High Court Judge of the Eastern Caribbean Supreme Court
- Incumbent
- Assumed office 2009
- Appointed by: Judicial and Legal Services Commission of the Caribbean Community

= Birnie Stephenson-Brooks =

Guyanese lawyer and judge

M. E. Birnie Stephenson-Brooks is a Guyanese lawyer and judge who has worked in a number of Commonwealth countries in the Caribbean.

==Education and career==
Stephenson-Brooks was educated at the University of Guyana and the University of the West Indies. From 1987 to 1991, she worked as a lawyer in Guyana. In 1991 and 1992, she moved to Saint Kitts and Nevis and was legal counsel to the Government of Nevis. In 1992, she moved to Anguilla, where she worked as a lawyer until 2000 (she became the first female to serve as President of the Anguilla Bar Association in 1996), when she moved to the British Virgin Islands and worked as a lawyer.

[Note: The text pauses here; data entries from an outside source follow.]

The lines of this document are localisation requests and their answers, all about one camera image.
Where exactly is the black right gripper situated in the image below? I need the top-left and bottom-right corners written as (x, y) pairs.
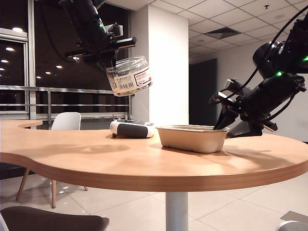
top-left (208, 89), bottom-right (277, 137)

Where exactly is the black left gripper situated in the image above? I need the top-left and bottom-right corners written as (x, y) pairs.
top-left (66, 36), bottom-right (137, 71)

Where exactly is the clear plastic labelled jar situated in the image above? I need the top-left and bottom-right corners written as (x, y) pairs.
top-left (105, 55), bottom-right (154, 97)

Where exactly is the beige pulp rectangular tray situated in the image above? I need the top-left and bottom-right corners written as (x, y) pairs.
top-left (155, 124), bottom-right (231, 154)

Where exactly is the dark door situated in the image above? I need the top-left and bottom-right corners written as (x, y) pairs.
top-left (189, 58), bottom-right (218, 128)

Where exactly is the metal railing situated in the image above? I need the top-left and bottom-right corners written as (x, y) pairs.
top-left (0, 85), bottom-right (135, 121)

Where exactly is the white square pillar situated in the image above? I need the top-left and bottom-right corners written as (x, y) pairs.
top-left (129, 4), bottom-right (190, 128)

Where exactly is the white and black remote controller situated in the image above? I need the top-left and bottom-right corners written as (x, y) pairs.
top-left (109, 115), bottom-right (156, 139)

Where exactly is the white chair with wooden legs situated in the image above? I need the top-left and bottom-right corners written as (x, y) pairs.
top-left (15, 112), bottom-right (89, 209)

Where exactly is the ceiling air vent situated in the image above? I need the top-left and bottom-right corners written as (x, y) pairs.
top-left (205, 27), bottom-right (239, 39)

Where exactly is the grey seat white chair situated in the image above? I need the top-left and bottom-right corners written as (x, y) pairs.
top-left (276, 220), bottom-right (308, 231)

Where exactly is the dark brown seat chair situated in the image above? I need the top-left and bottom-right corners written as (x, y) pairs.
top-left (0, 205), bottom-right (110, 231)

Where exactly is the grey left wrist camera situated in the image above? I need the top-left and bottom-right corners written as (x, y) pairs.
top-left (105, 23), bottom-right (124, 37)

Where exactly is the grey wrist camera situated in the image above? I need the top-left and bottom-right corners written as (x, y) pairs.
top-left (225, 78), bottom-right (241, 92)
top-left (105, 23), bottom-right (124, 37)

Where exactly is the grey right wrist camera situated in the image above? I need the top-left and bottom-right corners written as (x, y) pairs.
top-left (225, 78), bottom-right (241, 92)

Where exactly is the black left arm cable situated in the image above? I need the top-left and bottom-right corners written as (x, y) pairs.
top-left (38, 0), bottom-right (77, 64)

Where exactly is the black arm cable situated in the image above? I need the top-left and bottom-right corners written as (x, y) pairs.
top-left (240, 4), bottom-right (308, 126)
top-left (38, 0), bottom-right (77, 64)

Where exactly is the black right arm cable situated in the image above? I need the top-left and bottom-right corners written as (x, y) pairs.
top-left (240, 4), bottom-right (308, 126)

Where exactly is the white window frame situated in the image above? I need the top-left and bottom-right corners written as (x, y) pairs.
top-left (0, 0), bottom-right (37, 121)

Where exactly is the white table pedestal leg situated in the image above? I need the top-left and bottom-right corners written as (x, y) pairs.
top-left (165, 192), bottom-right (189, 231)

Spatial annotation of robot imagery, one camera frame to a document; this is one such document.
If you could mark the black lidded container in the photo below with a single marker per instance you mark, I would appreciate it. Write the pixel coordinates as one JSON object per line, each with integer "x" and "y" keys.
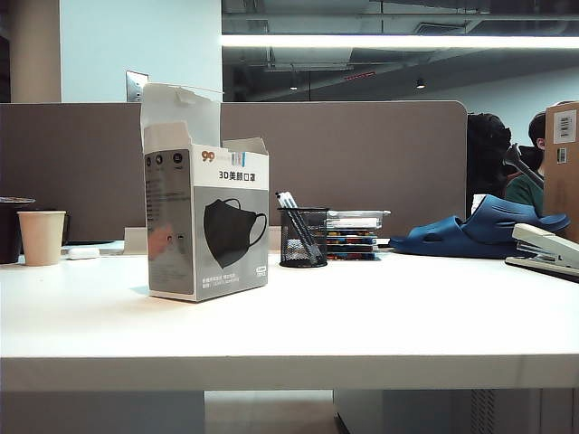
{"x": 9, "y": 235}

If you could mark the white grey stapler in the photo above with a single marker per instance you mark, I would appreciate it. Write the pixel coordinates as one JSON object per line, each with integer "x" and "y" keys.
{"x": 543, "y": 239}

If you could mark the flat-lying blue rubber slipper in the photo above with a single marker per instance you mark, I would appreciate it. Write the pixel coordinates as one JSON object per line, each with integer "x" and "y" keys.
{"x": 434, "y": 244}

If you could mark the white capped pen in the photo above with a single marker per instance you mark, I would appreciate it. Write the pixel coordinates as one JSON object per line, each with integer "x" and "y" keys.
{"x": 281, "y": 199}
{"x": 289, "y": 199}

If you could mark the colourful flat book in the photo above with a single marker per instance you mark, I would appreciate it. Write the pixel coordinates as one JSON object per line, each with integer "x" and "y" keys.
{"x": 353, "y": 233}
{"x": 353, "y": 255}
{"x": 353, "y": 244}

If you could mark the black chair headrest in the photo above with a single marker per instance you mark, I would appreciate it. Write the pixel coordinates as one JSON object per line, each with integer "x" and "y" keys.
{"x": 520, "y": 160}

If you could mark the white grey mask box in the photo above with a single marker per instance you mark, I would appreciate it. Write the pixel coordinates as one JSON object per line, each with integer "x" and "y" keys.
{"x": 226, "y": 271}

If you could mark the brown desk partition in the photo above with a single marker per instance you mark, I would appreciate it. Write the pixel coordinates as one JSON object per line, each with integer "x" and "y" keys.
{"x": 362, "y": 158}

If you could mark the clear plastic tray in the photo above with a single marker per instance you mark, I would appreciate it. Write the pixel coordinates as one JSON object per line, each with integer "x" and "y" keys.
{"x": 357, "y": 219}

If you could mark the tilted blue rubber slipper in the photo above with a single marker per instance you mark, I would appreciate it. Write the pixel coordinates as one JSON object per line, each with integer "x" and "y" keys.
{"x": 506, "y": 217}

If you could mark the silver wall switch plate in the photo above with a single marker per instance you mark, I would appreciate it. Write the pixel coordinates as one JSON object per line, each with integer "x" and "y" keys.
{"x": 135, "y": 86}

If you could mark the long ceiling light strip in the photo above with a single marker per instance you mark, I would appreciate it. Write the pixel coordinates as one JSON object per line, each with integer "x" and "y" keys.
{"x": 362, "y": 40}

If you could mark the red LED sign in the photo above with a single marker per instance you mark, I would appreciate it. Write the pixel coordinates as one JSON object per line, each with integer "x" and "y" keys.
{"x": 360, "y": 76}

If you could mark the beige paper cup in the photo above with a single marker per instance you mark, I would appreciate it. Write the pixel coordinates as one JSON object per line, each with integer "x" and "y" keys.
{"x": 41, "y": 239}

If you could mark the black mesh pen holder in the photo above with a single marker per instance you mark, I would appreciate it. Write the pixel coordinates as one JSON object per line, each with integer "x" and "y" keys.
{"x": 298, "y": 253}

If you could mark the brown cardboard box with labels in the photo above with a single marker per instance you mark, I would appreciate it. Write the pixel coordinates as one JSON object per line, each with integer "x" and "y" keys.
{"x": 561, "y": 194}

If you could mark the seated person in green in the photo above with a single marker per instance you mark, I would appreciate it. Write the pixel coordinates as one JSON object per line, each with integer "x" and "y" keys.
{"x": 527, "y": 190}

She moved back to Anguilla in 2002 to practice and in 2004 was appointed as a court magistrate, court registrar, and head of the Judicial Department of the government. She held these positions until 2009.

In 2009, Stephenson-Brooks was appointed by the Judicial and Legal Services Commission of the Caribbean Community to be a High Court Judge of the Eastern Caribbean Supreme Court; she was assigned to reside in and hear cases from the Commonwealth of Dominica.